[Linaro-mm-sig] Memory Management Mini-Summit Report

1 Jun 2011


      Memory Management Mini-Summit
Linaro Developer Summit, Budapest, May 9-11, 2011
=================================================
Hi all.  Apologies for this report being so long in coming.  I know
others have thrown in their perceptions and opinions on how the
mini-summit went, so I suppose it's my turn.
Outcomes:
---------
 * Approach (full proposal under draft, to be sent to the lists below)
  - Modified CMA for additional physically contiguous buffer support.
  - dma-mapping API changes, enhancements and ARM architecture support.
  - "struct dma_buf" based buffer sharing infrastructure with support
from device drivers.
  - Pick any "low-hanging fruit" with respect to consolidation
(supporting the ARM arch/sub-arch goals).

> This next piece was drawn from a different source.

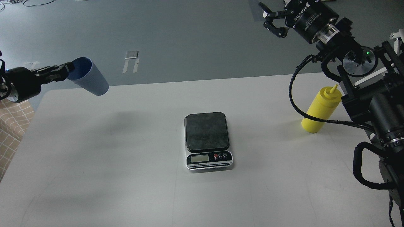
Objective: Pour seasoning into cup on scale with both arms
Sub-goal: 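Lift the blue cup with the left gripper toward the scale, then lower the blue cup onto the scale and open the left gripper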
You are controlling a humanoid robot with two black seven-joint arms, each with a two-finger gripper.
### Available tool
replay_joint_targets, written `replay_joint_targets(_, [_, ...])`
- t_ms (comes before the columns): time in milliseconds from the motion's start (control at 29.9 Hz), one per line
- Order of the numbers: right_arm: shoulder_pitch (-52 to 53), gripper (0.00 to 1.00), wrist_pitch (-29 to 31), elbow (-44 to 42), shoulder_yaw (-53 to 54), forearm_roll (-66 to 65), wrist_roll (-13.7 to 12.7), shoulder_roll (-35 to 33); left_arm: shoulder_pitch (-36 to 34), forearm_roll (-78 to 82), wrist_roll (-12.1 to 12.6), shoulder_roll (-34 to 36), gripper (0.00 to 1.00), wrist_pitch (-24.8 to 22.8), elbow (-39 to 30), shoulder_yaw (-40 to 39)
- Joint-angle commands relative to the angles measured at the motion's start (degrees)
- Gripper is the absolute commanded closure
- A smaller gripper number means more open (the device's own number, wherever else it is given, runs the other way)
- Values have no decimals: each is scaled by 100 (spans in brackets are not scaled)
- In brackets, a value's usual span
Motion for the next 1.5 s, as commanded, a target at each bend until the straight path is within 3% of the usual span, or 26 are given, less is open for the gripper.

* Proposal for work around allocation, mapping and buffer sharing to
be announced on:
  - dri-devel
  - linux-arm-kernel
  - linux-kernel
  - linux-media
  - linux-mm
  - linux-mm-sig
* Communication and Meetings
  - New IRC channel #linaro-mm-sig for meetings and general
communication between those working on and interested in these topics
(already created).
  - IRC meetings will be weekly with an option for the consituency to
decide on ultimate frequency (logs to be emailed to linaro-mm-sig
list).
  - Linaro can provide wiki services and any dial-in needed.
  - Next face-to-face meetings:
   . Linaro mid-cycle summit (August 1-5, see
https://wiki.linaro.org/Events/2011-08-LDS)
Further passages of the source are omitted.